Assigned task – Using the material that follows, output exactly the lines from the one containing "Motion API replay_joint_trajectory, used" through the one containing "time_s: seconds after", with both ends kept.

-- Collected data follows --

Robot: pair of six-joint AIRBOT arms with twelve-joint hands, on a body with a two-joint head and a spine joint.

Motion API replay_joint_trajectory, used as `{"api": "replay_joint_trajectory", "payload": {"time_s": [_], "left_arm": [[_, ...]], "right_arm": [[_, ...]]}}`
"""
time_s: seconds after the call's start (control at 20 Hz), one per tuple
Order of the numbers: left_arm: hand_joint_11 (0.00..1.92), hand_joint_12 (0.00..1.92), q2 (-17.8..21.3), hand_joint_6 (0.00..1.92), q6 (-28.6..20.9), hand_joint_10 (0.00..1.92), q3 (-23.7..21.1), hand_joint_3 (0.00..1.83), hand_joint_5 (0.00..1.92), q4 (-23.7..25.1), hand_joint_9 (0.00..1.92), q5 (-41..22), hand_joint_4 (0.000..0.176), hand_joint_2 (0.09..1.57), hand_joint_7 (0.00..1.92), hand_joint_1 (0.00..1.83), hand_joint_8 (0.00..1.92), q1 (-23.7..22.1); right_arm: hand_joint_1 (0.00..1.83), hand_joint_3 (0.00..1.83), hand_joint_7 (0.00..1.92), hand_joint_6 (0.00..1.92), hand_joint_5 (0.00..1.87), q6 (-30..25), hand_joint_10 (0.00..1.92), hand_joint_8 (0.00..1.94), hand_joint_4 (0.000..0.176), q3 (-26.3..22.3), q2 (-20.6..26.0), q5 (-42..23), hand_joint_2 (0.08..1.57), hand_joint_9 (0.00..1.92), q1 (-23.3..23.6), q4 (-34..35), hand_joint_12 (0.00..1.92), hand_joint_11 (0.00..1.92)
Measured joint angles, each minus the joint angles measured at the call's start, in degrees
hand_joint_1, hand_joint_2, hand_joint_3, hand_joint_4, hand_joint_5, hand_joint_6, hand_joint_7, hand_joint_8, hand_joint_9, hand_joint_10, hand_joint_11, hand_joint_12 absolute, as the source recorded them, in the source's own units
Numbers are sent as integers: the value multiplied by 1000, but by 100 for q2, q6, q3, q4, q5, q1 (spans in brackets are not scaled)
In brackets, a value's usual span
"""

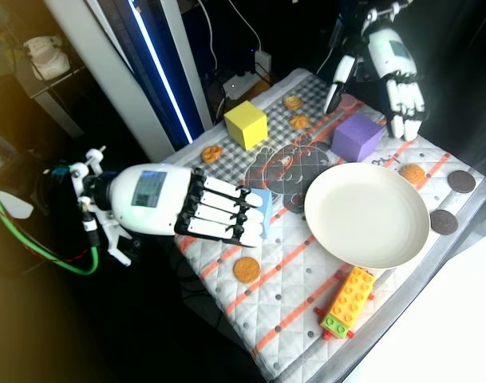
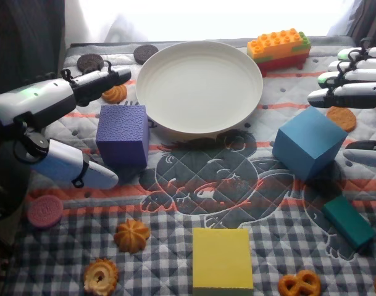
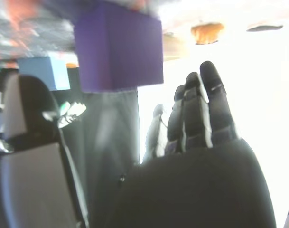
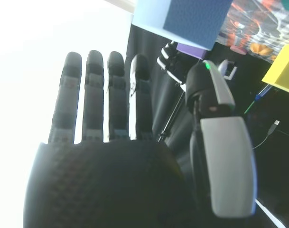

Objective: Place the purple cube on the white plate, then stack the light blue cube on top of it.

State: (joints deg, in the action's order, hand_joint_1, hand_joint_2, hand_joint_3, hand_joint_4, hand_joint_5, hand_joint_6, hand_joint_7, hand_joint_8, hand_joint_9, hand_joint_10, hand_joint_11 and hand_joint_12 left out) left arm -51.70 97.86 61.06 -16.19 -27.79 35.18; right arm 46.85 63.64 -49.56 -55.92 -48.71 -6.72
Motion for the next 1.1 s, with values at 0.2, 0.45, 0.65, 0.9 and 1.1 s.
{"api": "replay_joint_trajectory", "payload": {"time_s": [0.2, 0.45, 0.65, 0.9, 1.1], "left_arm": [[261, 1687, -144, 1175, 15, 1370, 107, 1, 684, -210, 528, -92, 0, 1240, 796, 1192, 1479, 0], [37, 1915, -282, 1216, 0, 1626, 101, 0, 828, -184, 396, -269, 26, 1184, 610, 1023, 1276, -68], [236, 1859, -151, 1263, -4, 1599, -96, 0, 798, -144, 491, -413, 19, 1202, 657, 1013, 1257, -57], [274, 1781, 48, 1121, 4, 1399, -177, 0, 891, 20, 557, -605, 54, 1152, 785, 1031, 1027, -199], [216, 1815, -334, 1213, 4, 1408, 437, 0, 829, -166, 500, -490, 128, 1181, 727, 974, 976, -817]], "right_arm": [[523, 5, 430, 5, 508, -4, 6, 8, 29, 0, -13, 2, 1236, 347, -4, 0, 81, 216], [538, 0, 489, 2, 501, -7, 4, 7, 56, -2, -55, 4, 1249, 403, -4, 2, 68, 298], [517, 1, 495, 3, 510, -7, 0, 4, 61, 0, -57, 33, 1254, 400, -48, 50, 62, 298], [544, 0, 525, 3, 518, -7, 5, 8, 58, 2, -70, 17, 1253, 423, -83, 120, 75, 332], [551, 2, 513, 1, 507, -9, 8, 0, 51, 2, -94, 7, 1261, 441, -83, 114, 93, 385]]}}
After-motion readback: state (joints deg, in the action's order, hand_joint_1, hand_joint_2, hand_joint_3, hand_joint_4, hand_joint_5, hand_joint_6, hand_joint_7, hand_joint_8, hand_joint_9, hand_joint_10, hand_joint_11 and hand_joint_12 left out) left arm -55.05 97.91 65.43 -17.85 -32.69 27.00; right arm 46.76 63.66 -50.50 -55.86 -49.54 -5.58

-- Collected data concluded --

Result –
Motion API replay_joint_trajectory, used as `{"api": "replay_joint_trajectory", "payload": {"time_s": [_], "left_arm": [[_, ...]], "right_arm": [[_, ...]]}}`
"""
time_s: seconds after the call's start (control at 20 Hz), one per tuple

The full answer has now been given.